4. The Fabulous Counts
- "Dirty Red" (1969)
The Fabulous Counts
came out of Detroit in 1969 and in Jan Jan
made one the most bad ass organ funk LPs these honky ears have ever had the
pleasure of encountering. Mose Davis was the organist but the whole band cook
and swing and groove and get down and do all the things you'd want on covers
and their own compositions. It's a big fat horny sound they create with jazz
licks a plenty. Every track a house party winner.
5. Reverend Charlie
Jackson - "God's Got It" (1970)
Rev. Jackson plugs
his guitar into a small portable amp and lays down an incessant beat for the
congregation. If John Lee Hooker played churches...
6. Fred Wesley &
The JBs - "I'm Paying Taxes, What Am I Buyin'" (1974)
Fred & The JBs
cut Damn Right I Am Somebody during the
same session that produced James Brown's The
Payback album and Mr Brown is never far away, ensuring he gets a cut of
the writing credit no doubt. JB introduces the record by saying "To me,
happiness is Fred Wesley playing his horn". Mr Wesley left Mr Brown's
employment the following year.
7. MFSB -
"Freddie's Dead" (1973)
A clue to Freddie's
death is helpfully provided on the front cover of the Mother Funkin' (cough)

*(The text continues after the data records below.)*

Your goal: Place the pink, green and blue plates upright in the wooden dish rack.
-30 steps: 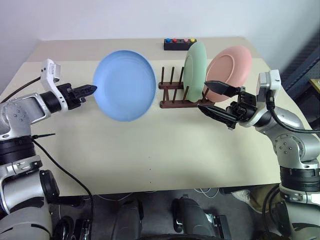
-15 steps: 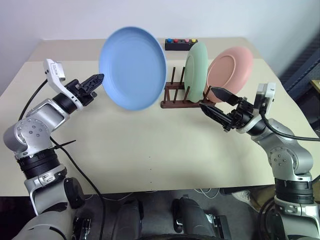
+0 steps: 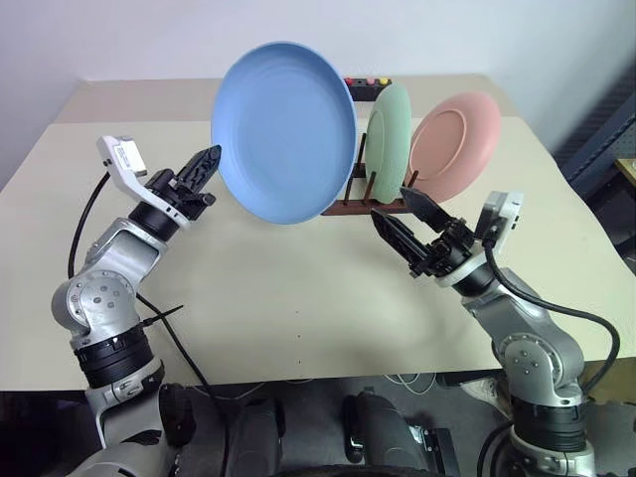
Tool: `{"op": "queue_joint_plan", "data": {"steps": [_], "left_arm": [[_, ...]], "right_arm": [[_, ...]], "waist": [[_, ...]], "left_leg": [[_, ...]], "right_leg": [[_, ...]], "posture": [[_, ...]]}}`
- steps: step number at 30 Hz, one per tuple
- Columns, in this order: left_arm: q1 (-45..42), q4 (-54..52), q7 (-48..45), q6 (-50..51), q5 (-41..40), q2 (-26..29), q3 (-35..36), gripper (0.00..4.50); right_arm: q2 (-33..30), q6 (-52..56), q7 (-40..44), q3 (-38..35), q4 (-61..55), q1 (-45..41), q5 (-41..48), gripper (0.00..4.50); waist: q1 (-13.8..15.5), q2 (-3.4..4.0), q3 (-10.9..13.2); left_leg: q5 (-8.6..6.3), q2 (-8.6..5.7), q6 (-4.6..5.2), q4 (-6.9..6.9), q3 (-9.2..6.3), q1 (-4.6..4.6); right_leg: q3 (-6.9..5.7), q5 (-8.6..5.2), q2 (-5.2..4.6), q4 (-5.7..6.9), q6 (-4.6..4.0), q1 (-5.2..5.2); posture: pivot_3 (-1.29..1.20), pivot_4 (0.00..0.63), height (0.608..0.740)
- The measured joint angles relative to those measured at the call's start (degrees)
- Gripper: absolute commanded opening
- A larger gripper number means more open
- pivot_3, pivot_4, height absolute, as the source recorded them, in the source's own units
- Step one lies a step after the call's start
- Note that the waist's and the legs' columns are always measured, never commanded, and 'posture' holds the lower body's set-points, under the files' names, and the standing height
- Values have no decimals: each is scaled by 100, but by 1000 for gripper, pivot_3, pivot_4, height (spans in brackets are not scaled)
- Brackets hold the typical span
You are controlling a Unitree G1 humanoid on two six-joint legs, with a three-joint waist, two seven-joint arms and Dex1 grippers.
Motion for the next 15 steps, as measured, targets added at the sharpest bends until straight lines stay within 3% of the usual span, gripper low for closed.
{"op": "queue_joint_plan", "data": {"steps": [8,15], "left_arm": [[346,-314,-27,-1336,461,-271,-683,61],[403,-329,11,-1745,542,-319,-974,61]], "right_arm": [[236,131,-661,313,-426,243,-51,4500],[306,-57,-949,368,-635,304,-269,4500]], "waist": [[1,-1,-1],[2,-1,-1]], "left_leg": [[0,0,1,-1,-2,0],[-1,-1,1,-1,-4,0]], "right_leg": [[-1,0,2,-5,-1,3],[-1,0,3,-8,-1,5]], "posture": [[0,150,740],[0,150,740]]}}
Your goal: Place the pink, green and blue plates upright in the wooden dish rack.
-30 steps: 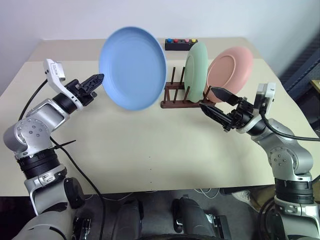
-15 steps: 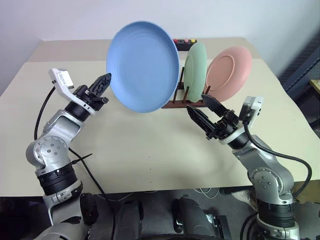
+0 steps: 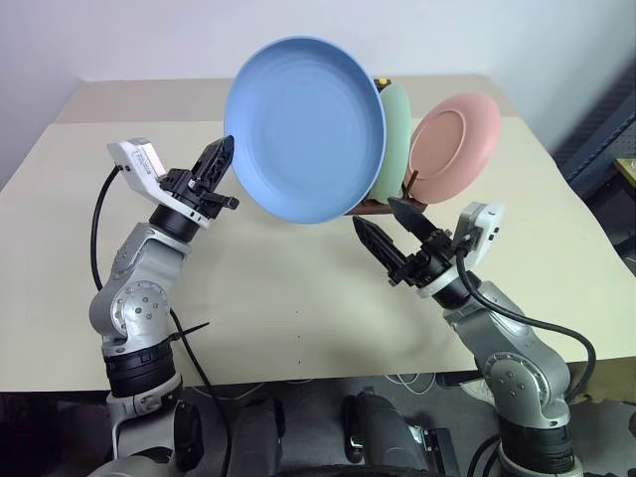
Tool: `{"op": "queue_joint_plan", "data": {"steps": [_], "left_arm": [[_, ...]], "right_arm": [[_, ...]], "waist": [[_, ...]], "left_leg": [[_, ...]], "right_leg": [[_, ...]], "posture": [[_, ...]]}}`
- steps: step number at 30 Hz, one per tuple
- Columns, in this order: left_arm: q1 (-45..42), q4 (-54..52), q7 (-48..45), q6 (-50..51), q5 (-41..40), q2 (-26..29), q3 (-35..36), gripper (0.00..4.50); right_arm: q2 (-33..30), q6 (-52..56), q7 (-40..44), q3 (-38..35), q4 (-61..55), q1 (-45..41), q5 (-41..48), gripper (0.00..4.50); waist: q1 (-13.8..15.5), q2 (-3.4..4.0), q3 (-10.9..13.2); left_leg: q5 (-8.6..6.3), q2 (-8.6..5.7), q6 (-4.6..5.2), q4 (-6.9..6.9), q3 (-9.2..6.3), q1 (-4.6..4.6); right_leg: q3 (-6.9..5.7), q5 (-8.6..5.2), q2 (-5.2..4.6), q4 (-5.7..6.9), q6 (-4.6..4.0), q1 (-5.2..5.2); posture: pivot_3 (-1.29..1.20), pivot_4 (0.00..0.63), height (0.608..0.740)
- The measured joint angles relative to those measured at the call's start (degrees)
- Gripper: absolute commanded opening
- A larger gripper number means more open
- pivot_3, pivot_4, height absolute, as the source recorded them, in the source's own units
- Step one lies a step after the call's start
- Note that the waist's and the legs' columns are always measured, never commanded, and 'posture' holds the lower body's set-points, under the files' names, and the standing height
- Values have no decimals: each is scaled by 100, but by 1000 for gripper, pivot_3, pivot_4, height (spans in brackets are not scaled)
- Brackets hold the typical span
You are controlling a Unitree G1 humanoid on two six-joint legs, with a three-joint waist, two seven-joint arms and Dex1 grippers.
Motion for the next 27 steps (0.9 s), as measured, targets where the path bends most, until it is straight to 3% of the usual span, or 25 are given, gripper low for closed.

Sons of Bitches debut album: a gigantic syringe laying in an open coffin in a
graveyard surrounded by red poppies. Subtle. Fantastic symphonic version of Curtis's classic.
8. Squire -
"You're The One" (1983)
Out of the bands
spawned by the '79 Mod Revival, Squire were more 60s orientated than the
majority. By 1983 and their swansong album Get Smart they had 60's pop nuggets down to a
fine art (so much so that for years I thought their "Jesamine" was a cover). Difficult to select a highlight from the LP but "You're The One" meshes
The Who's "So Sad About Us" to touches of the Byrds, the Beatles and
the Hollies. That'll do.
9. Superfood -
"Superfood" (2014)
We've now reached
such a distance from baggy and Britpop that bands now include members who
weren't even born when Blur stumbled around on Top
of The Pops with a chicken's head on a stick. Superfood's Don't Say That is an album that falls between
the two periods and unashamedly pilfers from both and even throws in an echo of "Sympathy For The Devil" for good measure. I'm all in favour. Tonight I'm gonna party like it's 1991.
10. Peter Doherty -
"Flags of the Old Regime" (2015)
Wasn't Pete supposed
to die ten years ago? He's still here but death still stalks our troubled
troubadour. When I read this was a tribute to Amy Winehouse I had visions of
Pete mumbling along to the Daptone horns, but no, this is a sensitive, moving
and even graceful piece of work. Getting new stuff of out him is a bit like getting blood out of one of his collapsed veins but it's usually worth the wait.